→ Problem details: Copy the lines below as they are; omit the images they contain.

→ Exercise data:
----------

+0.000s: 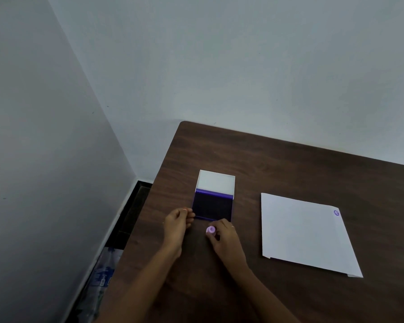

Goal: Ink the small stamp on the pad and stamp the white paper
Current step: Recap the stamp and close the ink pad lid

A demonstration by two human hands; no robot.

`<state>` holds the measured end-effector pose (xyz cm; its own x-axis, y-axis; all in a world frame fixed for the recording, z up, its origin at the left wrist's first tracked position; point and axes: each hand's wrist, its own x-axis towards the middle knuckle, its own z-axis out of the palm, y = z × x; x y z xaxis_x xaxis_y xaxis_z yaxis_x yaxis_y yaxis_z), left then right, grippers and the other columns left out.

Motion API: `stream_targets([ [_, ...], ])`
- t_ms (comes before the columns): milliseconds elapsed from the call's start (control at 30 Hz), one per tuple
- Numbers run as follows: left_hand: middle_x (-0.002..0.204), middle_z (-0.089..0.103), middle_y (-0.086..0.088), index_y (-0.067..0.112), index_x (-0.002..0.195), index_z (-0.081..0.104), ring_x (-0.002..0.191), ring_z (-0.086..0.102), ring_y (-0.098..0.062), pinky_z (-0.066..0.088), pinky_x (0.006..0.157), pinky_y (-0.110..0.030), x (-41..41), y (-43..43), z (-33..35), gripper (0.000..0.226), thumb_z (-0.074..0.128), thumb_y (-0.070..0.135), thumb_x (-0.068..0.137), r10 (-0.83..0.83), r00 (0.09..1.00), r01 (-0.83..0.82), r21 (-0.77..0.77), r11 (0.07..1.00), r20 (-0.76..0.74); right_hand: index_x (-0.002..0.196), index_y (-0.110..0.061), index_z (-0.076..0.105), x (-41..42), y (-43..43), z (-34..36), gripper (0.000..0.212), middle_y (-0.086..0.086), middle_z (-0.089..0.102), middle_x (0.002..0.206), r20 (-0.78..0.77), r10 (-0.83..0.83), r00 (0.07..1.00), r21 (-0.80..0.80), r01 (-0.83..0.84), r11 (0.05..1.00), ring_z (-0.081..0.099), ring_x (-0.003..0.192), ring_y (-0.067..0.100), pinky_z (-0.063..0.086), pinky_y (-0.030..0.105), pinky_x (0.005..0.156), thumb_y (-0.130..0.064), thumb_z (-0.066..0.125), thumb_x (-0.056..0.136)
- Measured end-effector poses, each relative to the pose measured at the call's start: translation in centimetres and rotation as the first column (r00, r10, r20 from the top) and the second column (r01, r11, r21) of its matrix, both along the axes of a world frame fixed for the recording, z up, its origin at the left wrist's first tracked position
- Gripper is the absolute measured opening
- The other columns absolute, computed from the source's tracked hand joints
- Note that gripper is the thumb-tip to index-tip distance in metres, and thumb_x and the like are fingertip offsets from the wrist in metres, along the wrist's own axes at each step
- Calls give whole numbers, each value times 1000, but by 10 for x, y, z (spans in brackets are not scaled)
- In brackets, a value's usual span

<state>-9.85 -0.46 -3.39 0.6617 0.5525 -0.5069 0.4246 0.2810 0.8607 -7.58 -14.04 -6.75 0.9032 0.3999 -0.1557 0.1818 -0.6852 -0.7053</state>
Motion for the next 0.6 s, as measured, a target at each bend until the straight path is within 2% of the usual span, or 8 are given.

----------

→ Exercise solution:
+0.000s: 

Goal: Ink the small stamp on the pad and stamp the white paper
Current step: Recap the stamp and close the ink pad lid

A demonstration by two human hands; no robot.

`<state>` holds the measured end-effector pose (xyz cm; its own x-axis, y-axis; all in a world frame fixed for the recording, z up, its origin at the left wrist's first tracked position; point and axes: each hand's wrist, its own x-axis towards the middle knuckle, its own z-axis out of the palm, y = z × x; x y z xaxis_x xaxis_y xaxis_z yaxis_x yaxis_y yaxis_z), left then right, grippers and the other columns left out.

Motion API: `stream_targets([ [_, ...], ])`
- t_ms (comes before the columns): milliseconds elapsed from the call's start (control at 30 Hz), one per tuple
- Numbers run as follows: left_hand: middle_x (-0.002..0.204), middle_z (-0.089..0.103), middle_y (-0.086..0.088), index_y (-0.067..0.112), index_x (-0.002..0.195), index_z (-0.081..0.104), ring_x (-0.002..0.191), ring_z (-0.086..0.102), ring_y (-0.098..0.062), pinky_z (-0.066..0.088), pinky_x (0.006..0.157), pinky_y (-0.110..0.030), x (-41..41), y (-43..43), z (-33..35), gripper (0.000..0.226), thumb_z (-0.074..0.128), thumb_y (-0.070..0.135), thumb_x (-0.068..0.137), r10 (-0.83..0.83), r00 (0.09..1.00), r01 (-0.83..0.82), r21 (-0.77..0.77), r11 (0.07..1.00), r20 (-0.76..0.74); right_hand: index_x (-0.002..0.196), index_y (-0.110..0.061), index_z (-0.076..0.105), x (-41..42), y (-43..43), z (-34..36), gripper (0.000..0.212), middle_y (-0.086..0.086), middle_z (-0.089..0.102), middle_x (0.002..0.206), r20 (-0.78..0.77), r10 (-0.83..0.83), r00 (0.07..1.00), r21 (-0.80..0.80), r01 (-0.83..0.84), r11 (0.05..1.00), ring_z (-0.081..0.099), ring_x (-0.003..0.192), ring_y (-0.067..0.100), pinky_z (-0.063..0.086), pinky_y (-0.030..0.105), pinky_x (0.005..0.156), thumb_y (-0.130..0.064), thumb_z (-0.066..0.125), thumb_x (-0.056..0.136)
- Measured end-effector poses, each relative to the pose measured at the call's start: translation in centimetres and rotation as the first column (r00, r10, r20 from the top) and the second column (r01, r11, r21) of its matrix, both along the axes of a world frame fixed for the recording, z up, its origin at the left wrist's first tracked position
- Gripper is the absolute measured opening
- The other columns absolute, computed from the source's tracked hand joints
- Note that gripper is the thumb-tip to index-tip distance in metres, and thumb_x and the like are fingertip offsets from the wrist in metres, along the wrist's own axes at each step
- Calls give whole numbers, each value times 1000, but by 10 for x, y, z (spans in brackets are not scaled)
- In brackets, a value's usual span

<state>-9.85 -0.46 -3.39 0.6617 0.5525 -0.5069 0.4246 0.2810 0.8607 -7.58 -14.04 -6.75 0.9032 0.3999 -0.1557 0.1818 -0.6852 -0.7053</state>
Motion for the next 0.6 s, as measured, a target at each bend until the straight path is within 2% of the usual span, or 8 are given.

This finishes the exercise.